Politóloga
Tres años de cogobierno parlamentario han dejado una huella sistemática: instituciones desmanteladas, normas que blindan la impunidad y un Estado progresivamente capturado por quienes lo usan como botín. La alianza entre Fuerza Popular, Podemos Perú, Alianza para el Progreso y Perú Libre no ha sido accidental ni improvisada: ha sido coordinada. Sus votaciones en el pleno lo acreditan. Juntos por el Perú no ha integrado ese pacto; las actas son públicas, incluida la denuncia constitucional contra Roberto Sánchez que la bancada fujimorista aprobó en pleno.
Pero la historia no empieza en este período. Es desde Fuerza Popular que se gobierna el Perú de facto desde 2016, cuando esa bancada no reconoció su derrota electoral y tumbó a Pedro Pablo Kuczynski. Lo que vino después —la obstrucción sistemática, la producción legislativa al servicio del crimen organizado, la captura del sistema de justicia— es la continuación de un proyecto, no un accidente.

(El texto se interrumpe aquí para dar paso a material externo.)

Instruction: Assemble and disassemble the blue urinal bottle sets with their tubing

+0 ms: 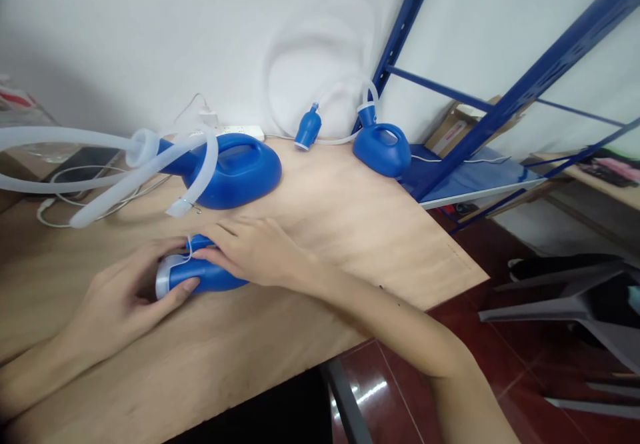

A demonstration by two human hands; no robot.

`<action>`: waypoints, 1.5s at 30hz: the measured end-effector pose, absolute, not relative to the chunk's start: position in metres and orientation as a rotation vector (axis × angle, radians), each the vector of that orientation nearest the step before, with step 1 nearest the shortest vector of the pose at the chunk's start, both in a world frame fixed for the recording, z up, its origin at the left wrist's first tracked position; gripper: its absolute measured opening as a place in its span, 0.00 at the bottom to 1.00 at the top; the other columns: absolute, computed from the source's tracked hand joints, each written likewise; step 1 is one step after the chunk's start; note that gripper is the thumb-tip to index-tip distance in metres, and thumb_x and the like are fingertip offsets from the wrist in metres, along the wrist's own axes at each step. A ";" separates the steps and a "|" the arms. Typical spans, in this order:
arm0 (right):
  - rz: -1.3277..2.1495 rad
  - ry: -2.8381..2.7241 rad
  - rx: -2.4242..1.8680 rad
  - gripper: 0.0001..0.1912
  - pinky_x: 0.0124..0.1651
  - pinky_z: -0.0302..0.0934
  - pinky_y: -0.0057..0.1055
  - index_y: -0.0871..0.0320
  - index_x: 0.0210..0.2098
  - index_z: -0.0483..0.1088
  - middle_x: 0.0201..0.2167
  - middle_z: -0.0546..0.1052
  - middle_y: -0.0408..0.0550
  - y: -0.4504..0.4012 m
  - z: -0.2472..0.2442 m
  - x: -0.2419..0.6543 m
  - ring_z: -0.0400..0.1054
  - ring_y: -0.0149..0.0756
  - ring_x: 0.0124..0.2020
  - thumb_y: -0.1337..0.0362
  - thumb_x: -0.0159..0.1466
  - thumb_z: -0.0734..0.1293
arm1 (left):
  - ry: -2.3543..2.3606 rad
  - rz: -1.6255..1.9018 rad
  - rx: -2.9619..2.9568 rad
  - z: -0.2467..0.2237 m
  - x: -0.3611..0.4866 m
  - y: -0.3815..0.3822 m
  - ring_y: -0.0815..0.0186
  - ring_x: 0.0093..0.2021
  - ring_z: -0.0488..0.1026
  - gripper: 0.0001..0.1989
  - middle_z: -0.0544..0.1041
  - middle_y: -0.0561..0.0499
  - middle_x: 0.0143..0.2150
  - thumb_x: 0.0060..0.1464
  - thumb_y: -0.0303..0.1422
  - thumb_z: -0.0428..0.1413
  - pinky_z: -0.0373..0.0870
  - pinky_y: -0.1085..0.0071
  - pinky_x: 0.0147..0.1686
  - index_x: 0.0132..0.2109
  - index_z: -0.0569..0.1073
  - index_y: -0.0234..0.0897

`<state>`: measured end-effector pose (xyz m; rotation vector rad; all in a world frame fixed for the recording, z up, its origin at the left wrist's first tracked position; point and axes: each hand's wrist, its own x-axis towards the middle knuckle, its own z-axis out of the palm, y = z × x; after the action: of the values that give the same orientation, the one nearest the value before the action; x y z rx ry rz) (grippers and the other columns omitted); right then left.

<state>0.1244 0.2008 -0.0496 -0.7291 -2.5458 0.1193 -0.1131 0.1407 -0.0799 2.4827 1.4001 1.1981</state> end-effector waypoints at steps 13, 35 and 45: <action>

No hay arrepentimiento. No lo hubo por los crímenes de los noventa —los asesinatos, las esterilizaciones forzadas, la tortura— y no lo hay ahora. Sus viejas glorias vuelven al Congreso como plana de honor: negacionistas, terruqueadores y figuras como Cecilia Chacón, quien usó su curul para agredir y contribuir a la salida del sector Educación del Dr. Jaime Saavedra, ministro que hoy es referencia internacional en política educativa. ¿Los resultados de esas acciones? Según la Evaluación Nacional de Logros de Aprendizaje (ENLA), aproximadamente nueve de cada 10 estudiantes de quinto de secundaria no alcanzan el nivel satisfactorio en comprensión lectora. Palmas protocolares.
Ante esto, el debate sobre el voto viciado merece ser tomado en serio y también cuestionado con seriedad. Votar viciado es una opción legítima. En esa lógica, no ir a votar también lo es. Pero una campaña organizada cuyo objetivo declarado es la nulidad de un proceso electoral tiene un problema estructural: comparte la lógica de deslegitimar el procedimiento democrático. Cuando la impugnación electoral reemplaza a la disputa dentro de ese procedimiento, estamos ante una postura que, independientemente de sus intenciones, converge con quienes sostienen el falso fraude en su premisa central.
No sorprende que varios de los promotores más vocales del voto nulo sean los mismos que se plegaron a la extrema derecha en las campañas prematuras de vacancia en 2021.
Defender al país de la captura del Estado es el rol central de la ciudadanía organizada. La realidad es terca y las alternativas son solo dos. Nos guste o no, una sola persona ocupará la Presidencia.